Workload Manager
Main | EGI.eu operations services | Support | Documentation | Tools | Activities | Performance | Technology | Catch-all Services | Resource Allocation | Security |
Tools menu: | • Main page | • Instructions for developers | • AAI Proxy | • Accounting Portal | • Accounting Repository | • AppDB | • ARGO | • GGUS | • GOCDB |
• Message brokers | • Licenses | • OTAGs | • Operations Portal | • Perun | • EGI Collaboration tools | • LToS | • EGI Workload Manager |
Overview
EGI Workload manager (also known as DIRAC4EGI) is a service is provided to the EGI community as a workload management service used to distribute the users' computing tasks among the available resources both HTC and cloud.
The service is a DIRAC instance on EGI federated resource.

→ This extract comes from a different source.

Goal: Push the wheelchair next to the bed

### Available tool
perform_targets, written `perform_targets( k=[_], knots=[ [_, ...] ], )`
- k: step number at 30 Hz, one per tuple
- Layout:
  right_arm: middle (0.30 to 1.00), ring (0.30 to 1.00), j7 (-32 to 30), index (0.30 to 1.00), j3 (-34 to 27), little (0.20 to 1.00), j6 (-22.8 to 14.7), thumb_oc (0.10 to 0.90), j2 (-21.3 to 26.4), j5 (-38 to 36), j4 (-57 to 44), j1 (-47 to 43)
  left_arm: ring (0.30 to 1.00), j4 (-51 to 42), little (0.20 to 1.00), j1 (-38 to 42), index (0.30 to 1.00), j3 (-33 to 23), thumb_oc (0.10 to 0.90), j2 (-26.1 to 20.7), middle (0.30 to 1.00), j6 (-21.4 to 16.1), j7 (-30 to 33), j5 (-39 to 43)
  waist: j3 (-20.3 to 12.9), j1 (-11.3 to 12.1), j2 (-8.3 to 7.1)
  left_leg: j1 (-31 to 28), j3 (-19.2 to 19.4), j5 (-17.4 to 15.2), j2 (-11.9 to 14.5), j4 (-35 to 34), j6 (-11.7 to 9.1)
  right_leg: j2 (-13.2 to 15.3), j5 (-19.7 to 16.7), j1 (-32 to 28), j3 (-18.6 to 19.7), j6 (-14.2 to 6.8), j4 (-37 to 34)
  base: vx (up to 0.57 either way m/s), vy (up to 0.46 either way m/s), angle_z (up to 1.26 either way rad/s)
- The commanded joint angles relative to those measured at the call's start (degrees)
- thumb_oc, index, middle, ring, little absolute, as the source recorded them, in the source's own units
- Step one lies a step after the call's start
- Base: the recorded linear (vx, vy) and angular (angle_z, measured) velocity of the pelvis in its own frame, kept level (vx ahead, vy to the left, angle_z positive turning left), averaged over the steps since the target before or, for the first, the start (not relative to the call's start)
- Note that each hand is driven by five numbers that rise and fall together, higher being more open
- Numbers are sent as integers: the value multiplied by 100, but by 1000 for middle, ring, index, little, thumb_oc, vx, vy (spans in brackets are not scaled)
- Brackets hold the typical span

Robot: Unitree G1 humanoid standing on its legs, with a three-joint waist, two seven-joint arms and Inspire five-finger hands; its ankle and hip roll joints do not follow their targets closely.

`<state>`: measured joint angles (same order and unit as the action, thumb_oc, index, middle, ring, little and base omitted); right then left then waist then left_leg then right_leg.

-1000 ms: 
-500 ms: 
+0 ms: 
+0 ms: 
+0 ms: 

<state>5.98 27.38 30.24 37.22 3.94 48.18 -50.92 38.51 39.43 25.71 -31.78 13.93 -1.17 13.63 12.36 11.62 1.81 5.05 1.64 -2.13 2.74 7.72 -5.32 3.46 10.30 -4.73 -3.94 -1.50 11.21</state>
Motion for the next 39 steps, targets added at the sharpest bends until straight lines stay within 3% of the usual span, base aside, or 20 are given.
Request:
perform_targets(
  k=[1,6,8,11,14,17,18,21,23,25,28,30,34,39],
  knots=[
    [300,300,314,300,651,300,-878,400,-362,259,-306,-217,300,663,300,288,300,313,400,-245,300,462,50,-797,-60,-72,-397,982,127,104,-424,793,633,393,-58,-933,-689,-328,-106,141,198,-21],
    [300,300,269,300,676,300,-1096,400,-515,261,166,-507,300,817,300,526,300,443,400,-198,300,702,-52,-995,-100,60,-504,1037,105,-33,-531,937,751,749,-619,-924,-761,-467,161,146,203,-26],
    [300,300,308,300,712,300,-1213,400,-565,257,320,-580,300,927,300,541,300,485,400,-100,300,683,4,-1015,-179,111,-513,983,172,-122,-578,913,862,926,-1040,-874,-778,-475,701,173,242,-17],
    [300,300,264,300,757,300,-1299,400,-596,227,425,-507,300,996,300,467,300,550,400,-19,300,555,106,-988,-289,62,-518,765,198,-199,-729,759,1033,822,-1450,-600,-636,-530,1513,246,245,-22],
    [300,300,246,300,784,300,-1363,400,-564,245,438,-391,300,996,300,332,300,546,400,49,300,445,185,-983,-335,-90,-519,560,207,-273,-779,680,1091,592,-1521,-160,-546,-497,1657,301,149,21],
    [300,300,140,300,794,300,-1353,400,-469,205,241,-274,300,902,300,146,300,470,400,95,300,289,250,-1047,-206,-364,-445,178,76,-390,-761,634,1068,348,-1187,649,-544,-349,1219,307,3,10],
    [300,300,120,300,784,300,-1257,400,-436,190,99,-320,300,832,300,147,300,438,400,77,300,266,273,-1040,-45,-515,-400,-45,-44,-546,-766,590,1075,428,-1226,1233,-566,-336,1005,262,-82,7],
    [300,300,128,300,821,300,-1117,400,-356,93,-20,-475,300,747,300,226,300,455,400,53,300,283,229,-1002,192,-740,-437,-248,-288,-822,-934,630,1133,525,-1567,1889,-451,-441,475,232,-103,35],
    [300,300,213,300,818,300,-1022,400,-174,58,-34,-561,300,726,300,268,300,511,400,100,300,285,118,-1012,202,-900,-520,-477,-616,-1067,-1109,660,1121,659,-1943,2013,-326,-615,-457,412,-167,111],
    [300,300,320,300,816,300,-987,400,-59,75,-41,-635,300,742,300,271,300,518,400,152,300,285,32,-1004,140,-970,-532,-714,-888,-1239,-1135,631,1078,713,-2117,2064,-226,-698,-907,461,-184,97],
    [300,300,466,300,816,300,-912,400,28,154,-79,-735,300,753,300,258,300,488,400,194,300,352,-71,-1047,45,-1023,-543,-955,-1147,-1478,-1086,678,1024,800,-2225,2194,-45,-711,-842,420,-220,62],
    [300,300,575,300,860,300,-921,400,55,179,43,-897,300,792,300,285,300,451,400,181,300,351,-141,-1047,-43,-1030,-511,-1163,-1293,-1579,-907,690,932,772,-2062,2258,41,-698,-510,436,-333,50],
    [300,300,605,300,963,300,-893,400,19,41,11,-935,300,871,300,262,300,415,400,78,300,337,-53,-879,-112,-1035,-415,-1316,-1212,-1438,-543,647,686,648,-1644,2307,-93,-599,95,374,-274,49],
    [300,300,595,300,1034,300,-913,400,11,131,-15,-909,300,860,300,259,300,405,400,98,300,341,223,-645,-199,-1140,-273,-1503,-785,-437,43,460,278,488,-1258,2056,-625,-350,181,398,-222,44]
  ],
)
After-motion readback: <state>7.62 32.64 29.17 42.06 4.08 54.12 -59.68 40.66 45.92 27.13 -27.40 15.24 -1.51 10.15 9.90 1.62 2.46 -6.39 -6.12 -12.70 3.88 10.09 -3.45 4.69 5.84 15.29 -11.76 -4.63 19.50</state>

It is coordinated by the EGI Foundation and operated by IN2P3 on resources provided by CYFRONET.
Tool name | Workload Manager |
Tool Category and description | A workload management service used to distribute the users' computing tasks among the available resources both HTC and cloud. |
Tool url | dirac.egi.eu |
dirac-support@mailman.egi.eu, dirac@mailman.egi.eu, dirac-admins@mailman.egi.eu (operation team) | |
GGUS Support unit | DIRAC |
GOC DB entry | GRIDOPS-DIRAC4EGI |
Requirements tracking - EGI tracker | technical-support-cases, dirac4egi-eiscat3d-requirements, dirac4egi-mobrain-requirements |
Issue tracking - Developers tracker | https://github.com/DIRACGrid/DIRAC/issues |
Release schedule | |
Release notes | https://github.com/DIRACGrid/DIRAC/wiki#release-information |
Roadmap | |
Related OLA | https://documents.egi.eu/document/3254 |
Test instance url | https://dirac.egi.eu/ |
Documentation | http://dirac.readthedocs.io/en/latest/ |
License | GNU General Public License v3.0 |
Provider | IN2P3
CYFRONET |
Source code | https://github.com/DIRACGrid/DIRAC |
Main features
Workload Manager provides high user job efficiency for using EGI High Throughput Computing resources (Grid and Cloud). It improves the general job throughput compared with native management of EGI grid or cloud computing resources. The service based on DIRAC technology, that has proven production scalability up to peaks of more than 100 thousand concurrently running jobs for the LHCb experiment.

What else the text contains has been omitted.